REQUIREMENT
Within the listing, each line that has the string "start" should be copied.

GIVEN MATERIAL
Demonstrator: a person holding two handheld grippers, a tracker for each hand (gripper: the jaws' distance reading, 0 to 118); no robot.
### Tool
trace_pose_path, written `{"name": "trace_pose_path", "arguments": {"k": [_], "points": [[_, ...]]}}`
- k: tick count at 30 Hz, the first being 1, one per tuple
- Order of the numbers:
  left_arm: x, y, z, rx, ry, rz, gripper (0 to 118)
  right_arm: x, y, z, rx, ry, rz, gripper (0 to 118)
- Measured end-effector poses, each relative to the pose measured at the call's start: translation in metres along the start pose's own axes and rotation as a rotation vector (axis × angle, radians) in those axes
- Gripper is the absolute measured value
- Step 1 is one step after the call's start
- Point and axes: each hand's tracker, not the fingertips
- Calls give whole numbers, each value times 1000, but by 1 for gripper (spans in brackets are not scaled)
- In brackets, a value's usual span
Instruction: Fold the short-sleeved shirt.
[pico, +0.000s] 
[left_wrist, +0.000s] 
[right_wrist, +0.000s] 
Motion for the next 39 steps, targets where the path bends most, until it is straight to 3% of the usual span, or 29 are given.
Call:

EXPECTED ANSWER
- Measured end-effector poses, each relative to the pose measured at the call's start: translation in metres along the start pose's own axes and rotation as a rotation vector (axis × angle, radians) in those axes
- Step 1 is one step after the call's start

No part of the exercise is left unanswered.